:: Data excerpts ::
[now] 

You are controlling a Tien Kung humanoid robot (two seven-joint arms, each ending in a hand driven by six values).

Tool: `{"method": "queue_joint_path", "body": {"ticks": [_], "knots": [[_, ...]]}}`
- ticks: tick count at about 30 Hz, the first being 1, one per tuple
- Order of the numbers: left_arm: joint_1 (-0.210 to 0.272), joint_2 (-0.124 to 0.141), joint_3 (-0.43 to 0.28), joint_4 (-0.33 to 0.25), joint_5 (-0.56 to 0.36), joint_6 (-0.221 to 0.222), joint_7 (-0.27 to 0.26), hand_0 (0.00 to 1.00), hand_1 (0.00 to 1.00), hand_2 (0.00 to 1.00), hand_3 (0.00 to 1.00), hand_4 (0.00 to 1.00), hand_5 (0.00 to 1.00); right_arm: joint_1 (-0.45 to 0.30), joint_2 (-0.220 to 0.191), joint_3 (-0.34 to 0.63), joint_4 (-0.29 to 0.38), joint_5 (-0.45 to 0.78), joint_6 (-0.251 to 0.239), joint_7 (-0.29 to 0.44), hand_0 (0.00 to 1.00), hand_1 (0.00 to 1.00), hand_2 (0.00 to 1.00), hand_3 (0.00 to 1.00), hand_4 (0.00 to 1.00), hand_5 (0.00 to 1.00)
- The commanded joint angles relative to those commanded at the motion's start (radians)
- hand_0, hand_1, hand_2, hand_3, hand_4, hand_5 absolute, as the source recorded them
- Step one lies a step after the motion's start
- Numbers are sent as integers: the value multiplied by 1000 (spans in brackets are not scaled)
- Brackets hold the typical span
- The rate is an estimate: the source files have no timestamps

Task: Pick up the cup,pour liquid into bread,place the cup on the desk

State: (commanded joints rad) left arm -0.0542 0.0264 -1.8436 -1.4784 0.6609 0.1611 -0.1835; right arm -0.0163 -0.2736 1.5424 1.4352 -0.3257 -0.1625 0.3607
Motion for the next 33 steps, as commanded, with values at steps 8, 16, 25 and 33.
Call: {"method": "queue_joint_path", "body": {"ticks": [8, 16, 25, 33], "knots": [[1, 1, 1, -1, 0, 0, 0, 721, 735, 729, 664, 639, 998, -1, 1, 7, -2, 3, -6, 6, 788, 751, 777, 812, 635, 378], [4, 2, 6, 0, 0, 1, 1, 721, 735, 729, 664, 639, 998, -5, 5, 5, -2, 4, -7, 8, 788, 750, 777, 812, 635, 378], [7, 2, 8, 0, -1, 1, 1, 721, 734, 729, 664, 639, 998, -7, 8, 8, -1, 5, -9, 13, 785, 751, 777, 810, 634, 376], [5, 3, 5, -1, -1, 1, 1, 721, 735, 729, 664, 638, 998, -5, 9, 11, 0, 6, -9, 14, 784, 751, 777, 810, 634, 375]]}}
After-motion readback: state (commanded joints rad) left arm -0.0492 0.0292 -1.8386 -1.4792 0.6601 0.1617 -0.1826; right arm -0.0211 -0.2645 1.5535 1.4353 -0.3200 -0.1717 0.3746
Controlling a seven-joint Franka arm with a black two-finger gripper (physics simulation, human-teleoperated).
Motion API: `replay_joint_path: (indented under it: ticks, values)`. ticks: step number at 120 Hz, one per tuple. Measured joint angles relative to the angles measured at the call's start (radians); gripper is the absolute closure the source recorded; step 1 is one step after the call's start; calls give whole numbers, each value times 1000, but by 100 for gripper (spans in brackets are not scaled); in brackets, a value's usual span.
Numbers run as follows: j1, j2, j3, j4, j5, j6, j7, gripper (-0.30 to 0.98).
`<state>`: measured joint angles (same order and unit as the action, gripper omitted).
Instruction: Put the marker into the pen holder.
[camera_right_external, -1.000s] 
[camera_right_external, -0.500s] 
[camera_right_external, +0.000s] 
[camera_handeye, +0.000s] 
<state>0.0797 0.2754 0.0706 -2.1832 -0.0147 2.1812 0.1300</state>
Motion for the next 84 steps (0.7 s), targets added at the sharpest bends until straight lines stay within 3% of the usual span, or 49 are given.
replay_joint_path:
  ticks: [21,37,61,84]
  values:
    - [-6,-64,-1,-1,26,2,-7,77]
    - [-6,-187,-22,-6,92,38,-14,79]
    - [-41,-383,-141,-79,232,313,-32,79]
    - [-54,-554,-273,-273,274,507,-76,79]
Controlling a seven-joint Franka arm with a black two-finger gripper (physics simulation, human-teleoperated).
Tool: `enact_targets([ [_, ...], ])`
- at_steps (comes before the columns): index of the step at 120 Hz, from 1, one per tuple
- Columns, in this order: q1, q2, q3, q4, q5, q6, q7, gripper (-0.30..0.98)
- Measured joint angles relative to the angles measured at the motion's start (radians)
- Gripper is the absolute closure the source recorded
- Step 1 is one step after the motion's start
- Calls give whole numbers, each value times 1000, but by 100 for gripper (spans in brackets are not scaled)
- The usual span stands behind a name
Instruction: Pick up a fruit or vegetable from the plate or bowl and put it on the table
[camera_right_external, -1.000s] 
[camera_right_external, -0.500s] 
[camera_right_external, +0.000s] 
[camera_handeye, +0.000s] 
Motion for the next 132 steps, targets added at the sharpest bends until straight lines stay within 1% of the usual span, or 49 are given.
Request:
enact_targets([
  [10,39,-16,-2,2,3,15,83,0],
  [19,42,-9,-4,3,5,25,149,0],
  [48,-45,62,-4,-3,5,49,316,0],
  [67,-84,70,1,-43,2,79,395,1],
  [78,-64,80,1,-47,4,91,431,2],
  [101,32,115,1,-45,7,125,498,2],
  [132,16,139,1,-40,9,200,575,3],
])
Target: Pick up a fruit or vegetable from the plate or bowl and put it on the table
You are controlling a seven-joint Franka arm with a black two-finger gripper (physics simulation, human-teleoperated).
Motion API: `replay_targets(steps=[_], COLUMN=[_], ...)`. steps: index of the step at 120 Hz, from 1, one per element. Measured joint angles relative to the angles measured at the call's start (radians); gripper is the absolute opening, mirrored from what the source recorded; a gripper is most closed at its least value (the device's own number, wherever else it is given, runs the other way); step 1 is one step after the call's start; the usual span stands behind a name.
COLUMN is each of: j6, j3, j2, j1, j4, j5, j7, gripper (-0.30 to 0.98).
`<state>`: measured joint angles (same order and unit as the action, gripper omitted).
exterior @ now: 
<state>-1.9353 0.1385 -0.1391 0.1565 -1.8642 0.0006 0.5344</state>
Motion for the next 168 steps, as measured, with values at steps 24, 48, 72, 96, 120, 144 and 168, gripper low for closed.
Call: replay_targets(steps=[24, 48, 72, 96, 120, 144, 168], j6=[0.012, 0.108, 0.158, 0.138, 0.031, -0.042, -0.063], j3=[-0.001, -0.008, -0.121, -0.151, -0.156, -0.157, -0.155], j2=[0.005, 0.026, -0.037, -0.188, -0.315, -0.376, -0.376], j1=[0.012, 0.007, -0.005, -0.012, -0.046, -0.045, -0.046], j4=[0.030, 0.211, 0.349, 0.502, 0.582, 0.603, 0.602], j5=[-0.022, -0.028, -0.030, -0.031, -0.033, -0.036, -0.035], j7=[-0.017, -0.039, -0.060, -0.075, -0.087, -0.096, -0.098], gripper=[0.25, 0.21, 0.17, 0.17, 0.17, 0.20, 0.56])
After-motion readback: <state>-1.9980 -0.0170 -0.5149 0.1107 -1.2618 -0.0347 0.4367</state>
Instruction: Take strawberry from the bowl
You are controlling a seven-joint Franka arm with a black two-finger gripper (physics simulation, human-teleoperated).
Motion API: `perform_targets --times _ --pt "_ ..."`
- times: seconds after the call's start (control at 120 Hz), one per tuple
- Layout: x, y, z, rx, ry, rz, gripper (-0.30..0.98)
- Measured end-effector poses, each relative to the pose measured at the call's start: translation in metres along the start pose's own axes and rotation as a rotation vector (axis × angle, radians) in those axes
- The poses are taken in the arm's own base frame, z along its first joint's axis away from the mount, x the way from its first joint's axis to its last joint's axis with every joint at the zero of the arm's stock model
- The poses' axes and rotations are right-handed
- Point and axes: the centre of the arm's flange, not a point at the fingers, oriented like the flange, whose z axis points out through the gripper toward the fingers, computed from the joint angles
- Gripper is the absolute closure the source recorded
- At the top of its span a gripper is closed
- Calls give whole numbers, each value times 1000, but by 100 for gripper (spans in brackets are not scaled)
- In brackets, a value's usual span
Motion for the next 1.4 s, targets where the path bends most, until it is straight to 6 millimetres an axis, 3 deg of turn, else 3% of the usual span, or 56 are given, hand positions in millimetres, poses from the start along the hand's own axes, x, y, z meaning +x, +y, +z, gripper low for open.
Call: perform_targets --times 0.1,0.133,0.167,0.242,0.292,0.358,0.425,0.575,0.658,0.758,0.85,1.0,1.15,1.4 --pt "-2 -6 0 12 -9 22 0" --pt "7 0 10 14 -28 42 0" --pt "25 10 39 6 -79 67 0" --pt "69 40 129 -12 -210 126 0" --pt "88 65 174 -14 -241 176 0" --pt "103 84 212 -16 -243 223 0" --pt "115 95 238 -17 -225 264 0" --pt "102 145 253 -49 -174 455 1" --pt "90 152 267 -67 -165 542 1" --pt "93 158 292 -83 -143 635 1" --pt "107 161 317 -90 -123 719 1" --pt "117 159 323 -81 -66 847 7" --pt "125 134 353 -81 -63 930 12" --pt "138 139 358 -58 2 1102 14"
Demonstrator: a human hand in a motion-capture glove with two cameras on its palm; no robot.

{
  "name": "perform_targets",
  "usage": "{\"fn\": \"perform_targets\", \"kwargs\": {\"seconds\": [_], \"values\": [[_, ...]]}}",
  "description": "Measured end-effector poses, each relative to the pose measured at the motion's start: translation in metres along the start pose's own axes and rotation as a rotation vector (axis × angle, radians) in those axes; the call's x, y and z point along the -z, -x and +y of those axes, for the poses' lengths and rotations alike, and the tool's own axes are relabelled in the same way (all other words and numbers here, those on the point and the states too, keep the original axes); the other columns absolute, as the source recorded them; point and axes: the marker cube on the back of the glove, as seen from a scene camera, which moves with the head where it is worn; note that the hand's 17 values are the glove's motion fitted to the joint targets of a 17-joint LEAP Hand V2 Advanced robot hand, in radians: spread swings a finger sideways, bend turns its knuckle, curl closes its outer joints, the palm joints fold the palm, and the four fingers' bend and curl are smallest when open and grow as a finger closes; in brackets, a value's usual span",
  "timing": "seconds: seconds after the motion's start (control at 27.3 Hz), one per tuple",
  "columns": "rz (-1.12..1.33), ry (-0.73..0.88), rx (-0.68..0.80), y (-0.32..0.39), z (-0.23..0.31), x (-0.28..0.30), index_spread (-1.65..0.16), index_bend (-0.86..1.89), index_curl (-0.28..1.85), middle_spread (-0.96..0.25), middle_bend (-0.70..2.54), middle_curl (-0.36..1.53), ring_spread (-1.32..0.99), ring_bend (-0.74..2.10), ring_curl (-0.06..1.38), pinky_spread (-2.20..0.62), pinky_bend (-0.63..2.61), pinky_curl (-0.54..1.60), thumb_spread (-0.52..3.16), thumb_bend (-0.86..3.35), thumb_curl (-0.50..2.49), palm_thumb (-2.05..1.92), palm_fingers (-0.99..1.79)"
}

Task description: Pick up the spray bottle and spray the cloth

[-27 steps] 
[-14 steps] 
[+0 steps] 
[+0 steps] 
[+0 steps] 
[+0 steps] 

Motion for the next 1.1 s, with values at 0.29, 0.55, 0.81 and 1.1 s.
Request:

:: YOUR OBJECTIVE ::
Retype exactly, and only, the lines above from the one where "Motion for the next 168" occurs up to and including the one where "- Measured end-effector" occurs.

:: TASK ANSWER ::
Motion for the next 168 steps, as measured, with values at steps 24, 48, 72, 96, 120, 144 and 168, gripper low for closed.
Call: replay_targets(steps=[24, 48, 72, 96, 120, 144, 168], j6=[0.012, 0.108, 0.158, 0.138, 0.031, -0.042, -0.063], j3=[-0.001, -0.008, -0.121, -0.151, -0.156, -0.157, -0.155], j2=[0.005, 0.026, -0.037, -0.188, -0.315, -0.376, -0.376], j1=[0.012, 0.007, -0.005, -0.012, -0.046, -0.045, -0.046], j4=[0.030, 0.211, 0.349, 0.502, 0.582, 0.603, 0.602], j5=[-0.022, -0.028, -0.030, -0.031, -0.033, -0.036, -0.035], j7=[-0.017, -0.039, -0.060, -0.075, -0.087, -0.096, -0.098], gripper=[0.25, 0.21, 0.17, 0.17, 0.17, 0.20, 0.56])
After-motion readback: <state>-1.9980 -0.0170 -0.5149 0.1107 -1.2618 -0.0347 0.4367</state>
Instruction: Take strawberry from the bowl
You are controlling a seven-joint Franka arm with a black two-finger gripper (physics simulation, human-teleoperated).
Motion API: `perform_targets --times _ --pt "_ ..."`
- times: seconds after the call's start (control at 120 Hz), one per tuple
- Layout: x, y, z, rx, ry, rz, gripper (-0.30..0.98)
- Measured end-effector poses, each relative to the pose measured at the call's start: translation in metres along the start pose's own axes and rotation as a rotation vector (axis × angle, radians) in those axes

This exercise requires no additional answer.